Avalon Baptist, early 40's
Original interior, early 40's
Large amount of children in the early days
Opening of new building, 18th Feb 1962
With the growth of the population of Lower Hutt and Wellington in the late 1930s and early 1940s, new housing estates began appearing north of Mitchell Street and both east and west of High Street. These developments were for the main part sited on land that had been market gardens or dairy farms. Early settlers had felled and cleared the bush to grow crops for the supply of Wellington city. Isolated settlements were enveloped by the new housing and many families with young children soon populated the area. It was thought that the area opposite Lincoln Avenue and surrounding Kingston Street, would be known as Kingston Park, due to an estate agent’s advertising, but this never eventuated.
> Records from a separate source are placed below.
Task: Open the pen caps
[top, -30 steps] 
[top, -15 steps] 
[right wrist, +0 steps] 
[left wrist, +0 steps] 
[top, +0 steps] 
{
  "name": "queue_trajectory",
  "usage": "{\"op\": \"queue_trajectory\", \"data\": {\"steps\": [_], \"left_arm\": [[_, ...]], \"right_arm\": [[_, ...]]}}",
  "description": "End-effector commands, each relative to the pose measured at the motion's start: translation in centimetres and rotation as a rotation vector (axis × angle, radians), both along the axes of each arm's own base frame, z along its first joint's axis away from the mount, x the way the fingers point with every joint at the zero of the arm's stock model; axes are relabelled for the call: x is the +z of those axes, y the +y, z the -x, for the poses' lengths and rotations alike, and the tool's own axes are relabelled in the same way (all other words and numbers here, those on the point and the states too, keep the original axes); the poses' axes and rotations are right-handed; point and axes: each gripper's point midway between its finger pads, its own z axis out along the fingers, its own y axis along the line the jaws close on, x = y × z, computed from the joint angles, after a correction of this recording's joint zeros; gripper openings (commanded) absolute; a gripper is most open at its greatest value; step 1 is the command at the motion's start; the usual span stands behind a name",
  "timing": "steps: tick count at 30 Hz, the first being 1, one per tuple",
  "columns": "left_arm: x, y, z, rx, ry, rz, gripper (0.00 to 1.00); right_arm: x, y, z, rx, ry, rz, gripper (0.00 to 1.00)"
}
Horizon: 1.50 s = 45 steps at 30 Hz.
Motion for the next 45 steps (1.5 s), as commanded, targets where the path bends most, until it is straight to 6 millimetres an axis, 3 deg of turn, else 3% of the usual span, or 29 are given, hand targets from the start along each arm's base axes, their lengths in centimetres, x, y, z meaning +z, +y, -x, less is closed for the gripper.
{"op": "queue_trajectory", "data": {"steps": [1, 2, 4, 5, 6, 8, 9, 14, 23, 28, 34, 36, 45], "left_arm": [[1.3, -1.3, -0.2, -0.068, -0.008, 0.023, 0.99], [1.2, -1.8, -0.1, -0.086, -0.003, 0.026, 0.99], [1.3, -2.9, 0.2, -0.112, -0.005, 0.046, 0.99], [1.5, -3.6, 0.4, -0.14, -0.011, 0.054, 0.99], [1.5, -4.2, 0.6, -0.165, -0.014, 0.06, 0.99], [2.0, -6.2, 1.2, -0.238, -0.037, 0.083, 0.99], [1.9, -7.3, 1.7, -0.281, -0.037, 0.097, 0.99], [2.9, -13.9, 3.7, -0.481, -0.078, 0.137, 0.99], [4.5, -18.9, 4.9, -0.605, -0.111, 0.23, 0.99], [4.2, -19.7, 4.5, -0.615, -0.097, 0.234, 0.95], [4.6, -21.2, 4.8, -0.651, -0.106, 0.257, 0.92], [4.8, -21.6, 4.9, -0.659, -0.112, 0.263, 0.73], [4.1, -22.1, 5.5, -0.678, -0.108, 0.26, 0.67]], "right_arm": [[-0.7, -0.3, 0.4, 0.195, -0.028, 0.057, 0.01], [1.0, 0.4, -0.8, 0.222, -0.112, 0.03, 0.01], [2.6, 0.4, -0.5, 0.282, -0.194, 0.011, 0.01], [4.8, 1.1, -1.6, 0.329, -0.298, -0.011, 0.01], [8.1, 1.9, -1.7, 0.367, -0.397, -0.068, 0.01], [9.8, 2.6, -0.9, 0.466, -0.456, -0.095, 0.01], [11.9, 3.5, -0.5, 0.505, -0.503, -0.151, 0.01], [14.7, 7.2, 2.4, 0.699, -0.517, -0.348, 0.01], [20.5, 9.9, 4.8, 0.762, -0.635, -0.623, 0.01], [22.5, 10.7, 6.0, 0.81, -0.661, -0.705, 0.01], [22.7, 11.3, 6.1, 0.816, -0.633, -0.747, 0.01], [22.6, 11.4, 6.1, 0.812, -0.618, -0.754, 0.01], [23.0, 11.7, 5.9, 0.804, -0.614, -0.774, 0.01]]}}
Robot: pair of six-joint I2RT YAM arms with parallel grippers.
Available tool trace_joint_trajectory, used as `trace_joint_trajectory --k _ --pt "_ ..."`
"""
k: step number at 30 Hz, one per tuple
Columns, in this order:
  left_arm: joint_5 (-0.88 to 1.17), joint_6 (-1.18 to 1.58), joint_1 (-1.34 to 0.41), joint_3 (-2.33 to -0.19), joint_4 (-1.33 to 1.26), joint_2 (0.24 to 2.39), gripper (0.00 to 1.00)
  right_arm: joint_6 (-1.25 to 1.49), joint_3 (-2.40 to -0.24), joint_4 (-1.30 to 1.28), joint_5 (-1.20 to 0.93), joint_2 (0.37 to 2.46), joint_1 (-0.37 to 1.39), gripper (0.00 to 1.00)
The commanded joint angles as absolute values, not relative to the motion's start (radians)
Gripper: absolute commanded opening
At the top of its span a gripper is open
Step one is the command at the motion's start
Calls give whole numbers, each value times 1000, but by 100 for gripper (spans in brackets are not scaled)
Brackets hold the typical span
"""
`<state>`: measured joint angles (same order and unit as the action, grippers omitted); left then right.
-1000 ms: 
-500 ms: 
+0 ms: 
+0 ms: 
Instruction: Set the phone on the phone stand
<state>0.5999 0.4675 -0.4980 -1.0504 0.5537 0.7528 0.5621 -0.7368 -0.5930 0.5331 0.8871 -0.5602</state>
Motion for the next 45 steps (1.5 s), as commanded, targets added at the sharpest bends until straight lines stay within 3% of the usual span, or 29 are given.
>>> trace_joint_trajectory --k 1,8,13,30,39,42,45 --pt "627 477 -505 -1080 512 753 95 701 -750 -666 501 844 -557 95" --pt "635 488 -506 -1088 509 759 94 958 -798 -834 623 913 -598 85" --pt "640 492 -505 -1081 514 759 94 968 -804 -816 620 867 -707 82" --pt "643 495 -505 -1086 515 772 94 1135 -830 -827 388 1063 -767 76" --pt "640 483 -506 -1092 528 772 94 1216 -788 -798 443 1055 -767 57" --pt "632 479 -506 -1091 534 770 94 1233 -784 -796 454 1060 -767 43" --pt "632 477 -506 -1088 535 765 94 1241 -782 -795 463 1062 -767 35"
A thriving Sunday school and fellowship which operated from the home of George and Winsome Chaplow at 7 Hart Avenue was the basis of the community of believers in this locality. Winsome was the daughter of NZ Baptist missionaries, Mr and Mrs John Takle, who had established a work in Brahmanbaria, India, now Bangladesh. A Baptist Women’s Missionary Union was soon established. This influence of mission from the early days has ensured that there have been strong links between the church and Tranzsend, the New Zealand Baptist Missionary Society, as well as other missionary endeavours.
The Baptist Association and Lower Hutt Baptist Church saw the need for a new church to be established in the state housing settlements and land was purchased for £400 on High Street near to the corner of Lincoln Avenue. The church building, which is now used as a hall, was erected in July 1941 and Kingston Park Baptist Church was formally established on 17/02/1946. On 15/10/1975 the name was changed to Avalon Baptist Church. The Sunday school by this time had grown to 100 attendees in the main school and 100 pre-schoolers, known as the primary department. Extensions to the building were provided about 1949-50, and a photo appeared on the cover of the ‘Baptist’ magazine featuring the primary department.
Bible Classes and Christian Endeavour Societies were strong in the 1950s. The Rev Arthur Gibbs visited the members of the congregation by push-bike and accompanied the youth on bike rides. When it became possible to attach a motor to an ordinary bicycle, Mr Gibbs, on a Bible class outing, rode in turn, everyone else’s bike, while each Bible Class member tried out their new acquisition! In 1956-58 when young people were becoming more mobile, trips to the Marlborough Sounds and a tour of the South Island were undertaken over the Christmas holidays. In those times it was permissible for young people to use church halls to stay overnight for short periods. Many churches were visited in this way.
When the corner section of Lincoln Avenue and High Street was known to be on the market, a diaconate meeting was adjourned to allow the minister, Dr Stan Edgar and a deacon to enquire. The section was subsequently purchased for £3,650 in April 1956, the house thereon sold for £600 and moved to Garden Road the following July. The new church was officially opened on 18/02/1962. Other adjustments to the facilities were carried out in the period 1987-89 to accommodate Early Childhood activities. On 25/01/2005 Church services and Sunday school activities were held in Dyer Street school hall and some classrooms. All other weekday activities had to be suspended in the interim while building works were being carried out in the church. In September 2005 the congregation returned to a renovated complex providing auditorium, offices and children’s facilities, plus a new lounge formed by covering over the open area between the hall and the High Street main entrance.
Social outreaches into the community at various times included Girls’ Life Brigade and Cadets, Friendship club, bowls, neighbourhood morning teas, after school children’s clubs, holiday clubs, Friday night creative classes, shopper’s crèche, veggie co-op, playgroup and Mainly Music. The church financially supported the setting up of Aroha Care Centre for the Elderly. There is a strong Burmese group, mainly Chin, in our local community that has joined in fellowship with us. They hold a Burmese service in the hall at 2pm on Sunday afternoons.
As of 1 December 2011, the church changed its name from Avalon Baptist Church to River of Life Centre.